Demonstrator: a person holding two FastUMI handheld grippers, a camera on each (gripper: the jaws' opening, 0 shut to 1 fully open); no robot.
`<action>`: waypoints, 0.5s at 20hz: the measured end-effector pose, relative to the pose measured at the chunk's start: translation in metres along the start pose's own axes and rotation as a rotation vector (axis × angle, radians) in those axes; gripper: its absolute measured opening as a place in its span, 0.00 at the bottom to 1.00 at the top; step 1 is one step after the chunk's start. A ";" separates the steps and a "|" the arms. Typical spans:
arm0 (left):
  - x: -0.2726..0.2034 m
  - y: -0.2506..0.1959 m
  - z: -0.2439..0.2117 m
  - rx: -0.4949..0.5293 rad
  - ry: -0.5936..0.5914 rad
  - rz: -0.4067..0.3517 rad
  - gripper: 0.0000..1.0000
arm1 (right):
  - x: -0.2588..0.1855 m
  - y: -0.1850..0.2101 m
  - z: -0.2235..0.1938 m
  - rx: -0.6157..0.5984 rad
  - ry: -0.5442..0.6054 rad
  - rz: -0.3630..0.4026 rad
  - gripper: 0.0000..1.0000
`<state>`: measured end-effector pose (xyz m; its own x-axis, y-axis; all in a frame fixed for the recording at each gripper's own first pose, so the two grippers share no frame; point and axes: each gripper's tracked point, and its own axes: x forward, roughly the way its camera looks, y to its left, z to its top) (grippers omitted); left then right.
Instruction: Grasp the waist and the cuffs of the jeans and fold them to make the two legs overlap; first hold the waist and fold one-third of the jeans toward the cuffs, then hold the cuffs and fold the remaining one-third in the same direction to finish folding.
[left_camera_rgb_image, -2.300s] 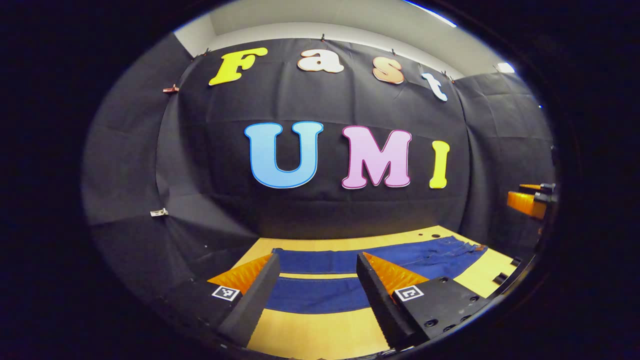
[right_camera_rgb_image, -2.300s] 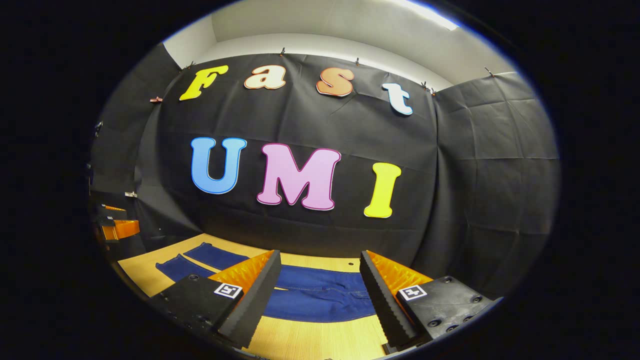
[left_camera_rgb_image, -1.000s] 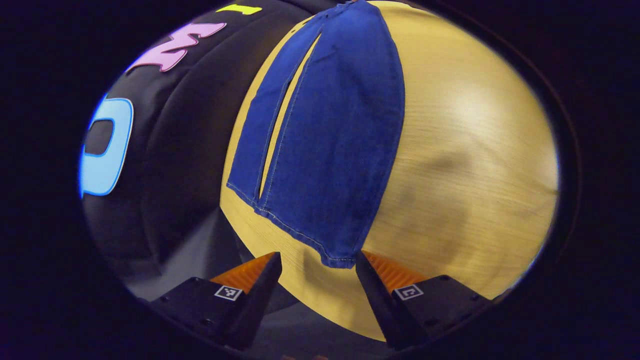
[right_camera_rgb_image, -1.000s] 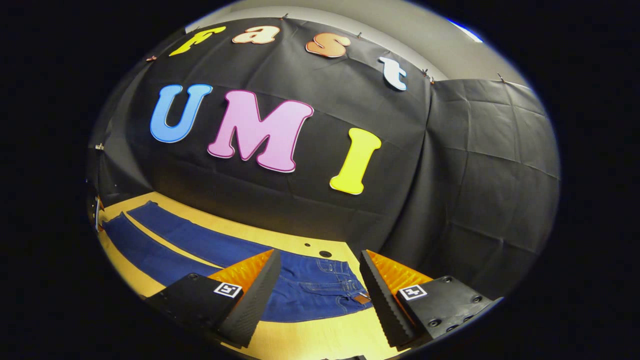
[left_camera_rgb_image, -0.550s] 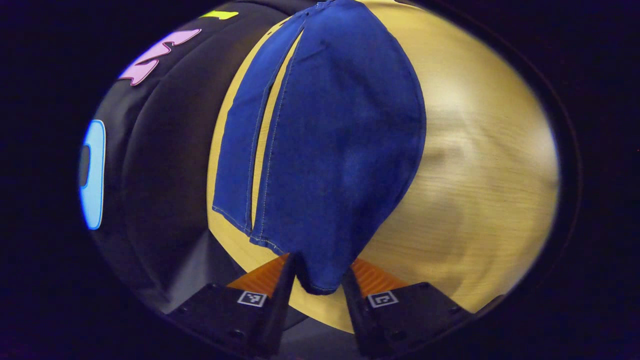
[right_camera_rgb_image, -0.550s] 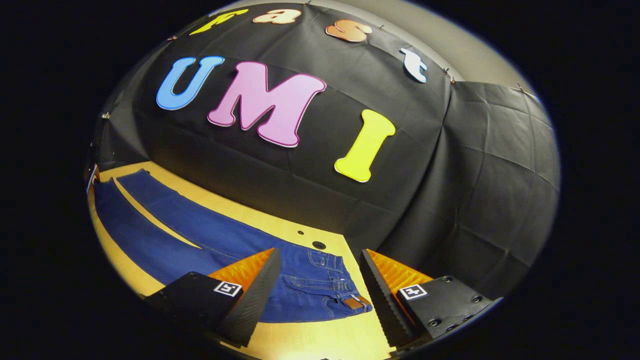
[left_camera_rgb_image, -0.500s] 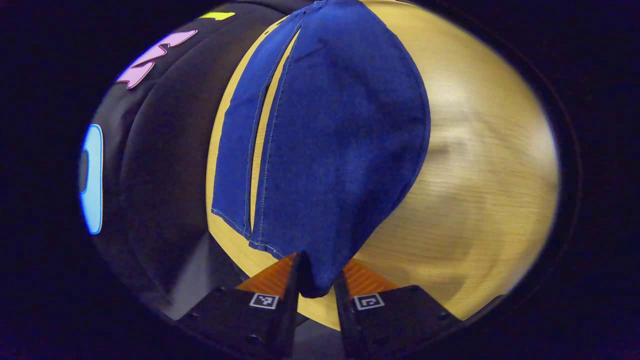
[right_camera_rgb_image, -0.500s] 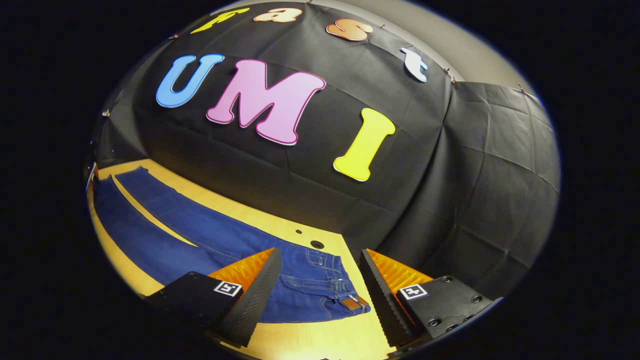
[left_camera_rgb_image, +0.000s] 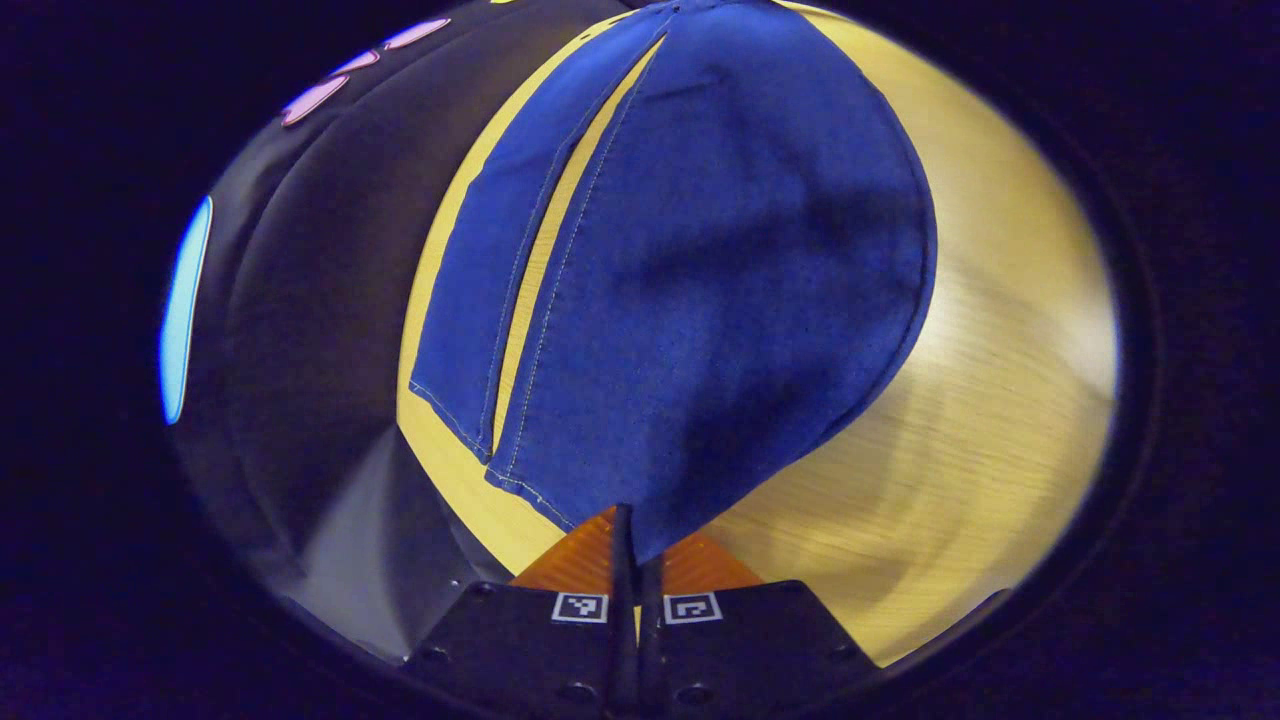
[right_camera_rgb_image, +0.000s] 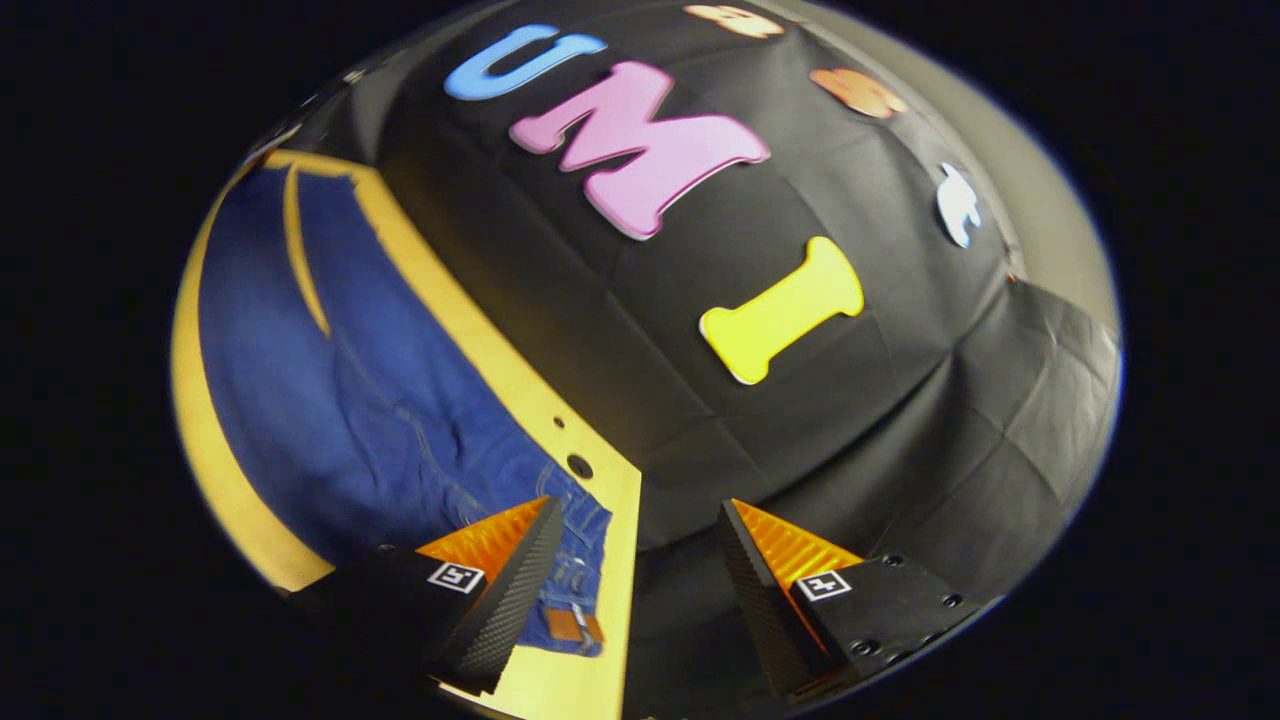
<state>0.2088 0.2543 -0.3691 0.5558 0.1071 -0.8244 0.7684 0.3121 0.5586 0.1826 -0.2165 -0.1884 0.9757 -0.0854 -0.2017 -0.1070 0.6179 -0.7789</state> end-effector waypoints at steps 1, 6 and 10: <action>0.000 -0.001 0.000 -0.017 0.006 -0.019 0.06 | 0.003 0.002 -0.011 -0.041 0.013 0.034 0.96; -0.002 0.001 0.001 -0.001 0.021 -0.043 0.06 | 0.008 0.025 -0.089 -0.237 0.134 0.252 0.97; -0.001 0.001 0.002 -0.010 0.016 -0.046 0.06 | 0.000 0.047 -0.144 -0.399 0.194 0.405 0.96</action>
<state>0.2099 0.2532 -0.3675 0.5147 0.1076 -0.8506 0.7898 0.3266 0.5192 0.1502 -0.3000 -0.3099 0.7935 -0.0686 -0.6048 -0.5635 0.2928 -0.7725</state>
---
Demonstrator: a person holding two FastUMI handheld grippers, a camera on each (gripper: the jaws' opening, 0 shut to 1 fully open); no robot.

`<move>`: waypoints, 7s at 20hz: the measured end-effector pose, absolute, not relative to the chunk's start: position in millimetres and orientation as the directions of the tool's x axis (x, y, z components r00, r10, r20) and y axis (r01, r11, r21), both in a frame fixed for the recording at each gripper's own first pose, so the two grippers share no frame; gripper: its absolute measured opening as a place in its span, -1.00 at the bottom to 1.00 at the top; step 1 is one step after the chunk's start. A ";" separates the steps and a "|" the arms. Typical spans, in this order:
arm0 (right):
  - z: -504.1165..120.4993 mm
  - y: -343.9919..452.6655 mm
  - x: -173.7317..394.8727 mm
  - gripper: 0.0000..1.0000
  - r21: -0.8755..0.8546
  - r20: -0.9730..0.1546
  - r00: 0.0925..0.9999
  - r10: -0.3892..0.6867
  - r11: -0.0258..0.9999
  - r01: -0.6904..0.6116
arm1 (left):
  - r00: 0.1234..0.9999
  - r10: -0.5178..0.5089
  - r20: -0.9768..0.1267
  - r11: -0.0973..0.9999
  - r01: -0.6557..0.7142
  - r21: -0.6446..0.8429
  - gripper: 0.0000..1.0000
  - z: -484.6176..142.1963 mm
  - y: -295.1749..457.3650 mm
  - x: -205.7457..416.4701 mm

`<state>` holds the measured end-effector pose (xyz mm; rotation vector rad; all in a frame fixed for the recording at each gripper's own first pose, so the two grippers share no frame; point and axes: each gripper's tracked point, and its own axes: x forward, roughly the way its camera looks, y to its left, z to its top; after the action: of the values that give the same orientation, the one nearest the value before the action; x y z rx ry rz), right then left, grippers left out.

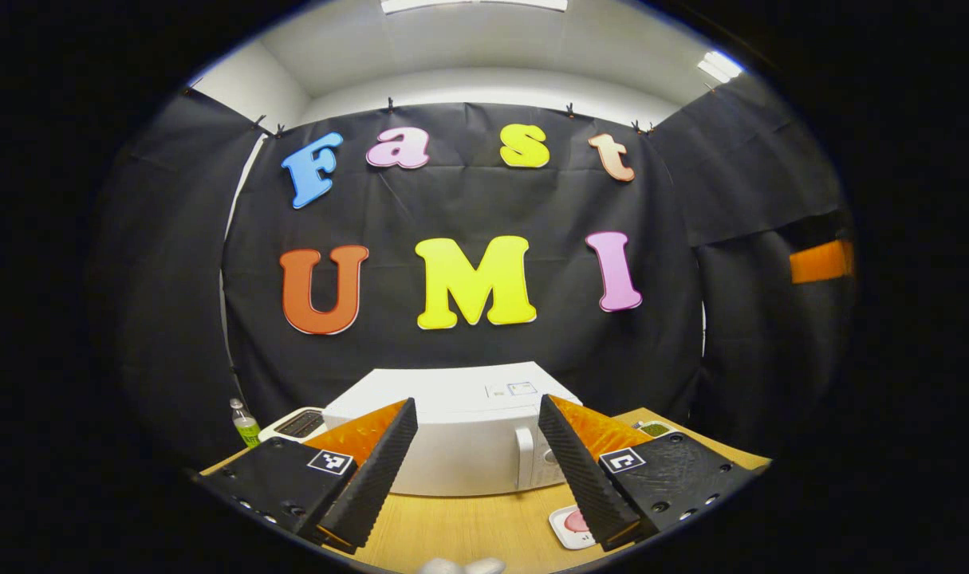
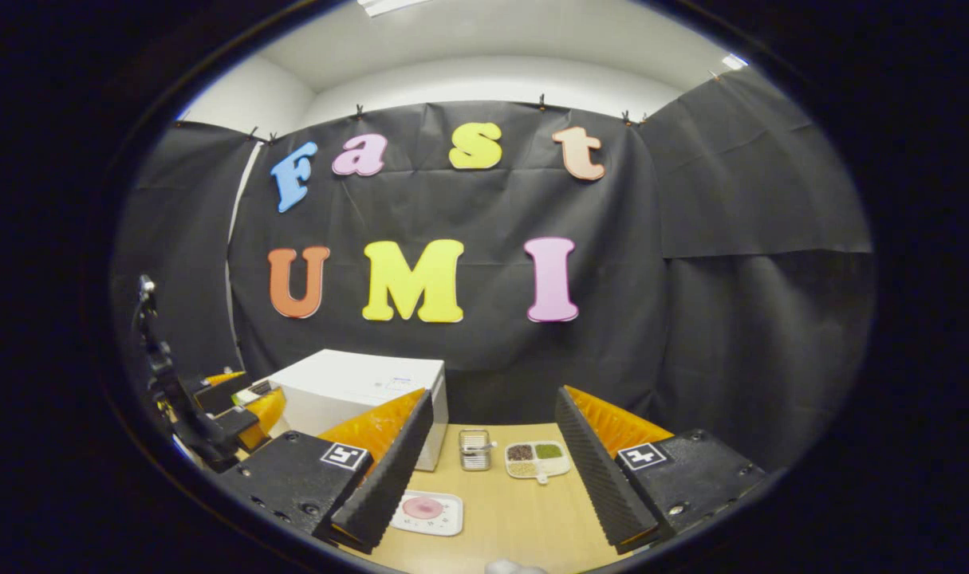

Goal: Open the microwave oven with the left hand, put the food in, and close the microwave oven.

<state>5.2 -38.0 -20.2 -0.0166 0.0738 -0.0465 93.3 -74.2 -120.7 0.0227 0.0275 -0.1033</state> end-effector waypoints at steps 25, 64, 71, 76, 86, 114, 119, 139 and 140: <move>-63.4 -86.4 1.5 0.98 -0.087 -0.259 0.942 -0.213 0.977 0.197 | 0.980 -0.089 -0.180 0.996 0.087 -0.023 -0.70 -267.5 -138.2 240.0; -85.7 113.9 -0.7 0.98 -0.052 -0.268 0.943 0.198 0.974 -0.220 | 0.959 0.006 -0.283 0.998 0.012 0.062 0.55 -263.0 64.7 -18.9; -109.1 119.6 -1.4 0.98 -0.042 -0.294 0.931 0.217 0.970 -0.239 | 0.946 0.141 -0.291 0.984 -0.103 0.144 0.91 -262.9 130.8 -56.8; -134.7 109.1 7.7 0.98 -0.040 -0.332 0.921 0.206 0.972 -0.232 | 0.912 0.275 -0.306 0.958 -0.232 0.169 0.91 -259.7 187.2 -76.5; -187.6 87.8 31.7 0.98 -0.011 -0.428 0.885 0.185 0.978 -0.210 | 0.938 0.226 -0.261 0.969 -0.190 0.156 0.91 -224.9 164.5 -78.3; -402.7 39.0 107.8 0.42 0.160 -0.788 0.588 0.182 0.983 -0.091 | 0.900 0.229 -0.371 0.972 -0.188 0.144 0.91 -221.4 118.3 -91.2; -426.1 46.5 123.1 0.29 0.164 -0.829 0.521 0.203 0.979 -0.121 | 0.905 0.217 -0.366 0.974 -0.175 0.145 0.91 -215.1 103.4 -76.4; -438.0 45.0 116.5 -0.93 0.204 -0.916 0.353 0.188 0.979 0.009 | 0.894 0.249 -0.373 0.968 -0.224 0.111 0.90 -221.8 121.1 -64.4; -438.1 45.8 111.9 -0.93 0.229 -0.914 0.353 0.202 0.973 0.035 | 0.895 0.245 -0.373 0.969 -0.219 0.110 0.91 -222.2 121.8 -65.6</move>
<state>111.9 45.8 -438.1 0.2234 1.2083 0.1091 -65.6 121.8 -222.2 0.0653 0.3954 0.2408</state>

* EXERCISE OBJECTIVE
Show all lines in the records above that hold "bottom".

* SOLUTION TO THE PROBLEM
`<action>`: waypoints, 0.5s at 20hz: the measured end-effector pose, relative to the pose measured at the chunk's start: translation in metres along the start pose's own axes and rotation as a rotation vector (axis × angle, radians) in those axes; gripper: its absolute measured opening as a place in its span, 0.00 at the bottom to 1.00 at the top; step 1 is one step after the chunk's start. A ";" separates the steps and a "|" the arms. Typical spans:
`<move>`: waypoints, 7s at 20hz: the measured end-effector pose, absolute, not relative to the chunk's start: position in millimetres and orientation as the directions of the tool's x axis (x, y, z components r00, r10, r20) and y axis (r01, r11, r21), both in a frame fixed for the recording at each gripper's own first pose, so the two grippers share no frame; gripper: its absolute measured opening as a place in its span, -1.00 at the bottom to 1.00 at the top; step 1 is one step after the chunk's start. A ";" separates the steps and a "|" the arms. Typical spans, in this order:

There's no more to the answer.